In a 21st century twist on direct-to-video movies, AOL plans to announce Tuesday that it’s premiering Shapiro’s new horror film, “Incubus,” in an unproven format: direct to download.
Time Warner Inc.'s Internet business will begin selling the movie, which stars Tara Reid, for $7.99 on its relaunched site for teens, AOL Red, starting on Halloween. DVDs will go on sale a month later.
Reflecting filmmakers’ growing hopes for Internet distribution, Shapiro and his partner decided to go direct to download after they were unable to find an attractive deal for theatrical release.
“Faced with the choice of going the traditional route, which we thought was onerous, we decided, ‘Let’s roll the dice on this one,’ ” said Shapiro, a longtime film and TV producer.
But a high-profile direct-to-download experiment on Google Video fizzled early this year, when the indie film “Waterborne” sold only a few hundred copies despite heavy promotion.
Analysts also warned that, although technology companies are using movie downloads to promote everything including iPods and Web search, consumers haven’t shown a willingness to shell out cash to watch feature films on their computer screens.

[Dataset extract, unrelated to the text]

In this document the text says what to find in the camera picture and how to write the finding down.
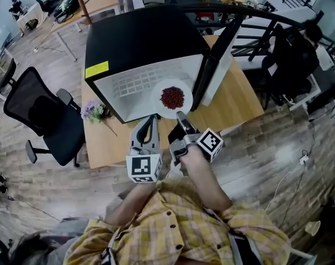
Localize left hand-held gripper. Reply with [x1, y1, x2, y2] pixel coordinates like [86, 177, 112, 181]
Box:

“Everyone on the Web has an ulterior motive for having movies on their site,” said Tom Adams, president of Adams Media Research Inc., which focuses on the entertainment industry. “Producers have got to be cautious about believing there’s going to be a lot of unit sales in the early years, because it’s going to be years before you can get anywhere near the potential number of customers you reach through DVD or theatrical distribution.”
In this case, AOL’s motive is promoting its Red site, said Malcolm Bird, senior vice president of AOL’s children and teens properties. Red attracts about 4 million teens a month as part of AOL’s subscription service, but the site is moving out to the open Web at b-red.comOct. 17.
Bird and Shapiro used to work together at Hanna-Barbera, the cartoon production company. While hanging out at Shapiro’s home in the Hollywood Hills this summer, Shapiro mentioned that his production company, Automatic, had recently finished “Incubus,” which was shot in Romania last year with a budget of about $5 million. He queued up the trailer on his big-screen TV.
Bird said the movie looked fun. When he heard it didn’t have distribution yet, he suggested selling it on AOL Red to promote the site’s relaunch. They hashed out the details: $7.99 for purchase, $3.49 for a five-day rental, no burning to a DVD.
“This is the beginning of what could be a major new distribution model,” Bird said. “We have no clue what’s going to happen.... We’re fully cognizant of the fact that he may not be buying a new house off this.”
Automatic agreed to remove some foul language and a sex scene to fit the Internet company’s standards. AOL plans to promote “Incubus” on AOL Red and AOL Instant Messenger. It also struck a deal with an advertising company to begin playing the trailer in 1,400 theaters two weeks before the release.
AOL will have an exclusive window to sell the film online for about a month. Automatic executives said they were in negotiations with home-video distribution companies to sell DVDs. They hope all the promotion on AOL will help boost DVD sales.
“We’re interested in breaking the [traditional] model, but we’re also interested in return,” co-producer Sherman Sall said.
The direct-to-download experiment didn’t pan out for Ben Rekhi, a Santa Monica director who said last January that he had turned down a $125,000 theatrical distribution deal to instead sell his film “Waterborne” through Google for $3.99 per download.
Rekhi had high hopes for the service, but Google delayed the video service’s launch, the initial product was widely criticized as difficult to use and Rekhi said Google didn’t promote his movie as much as it had promised.
To make matters worse, Google’s automated tools told Rekhi that he had sold about 3,000 downloads of his film. In fact, he had sold about 300.
“What I had been telling people was a moderate success was now a total failure,” he said last week.
Google declined to comment on Rekhi’s complaints, but said it believes that Google Video is an effective way for video creators to distribute and promote their films and shows.
For his part, Rekhi says he still believes that digital distribution holds big promise for filmmakers, but he’s going to wait for the market to catch up. He’s seeking a traditional film deal for “Car Babes,” a new film he produced.
“I would be hesitant to take it to online distribution after our experience and what we’ve learned,” he said. “There will be a lot of sacrificial lambs at the beginning.”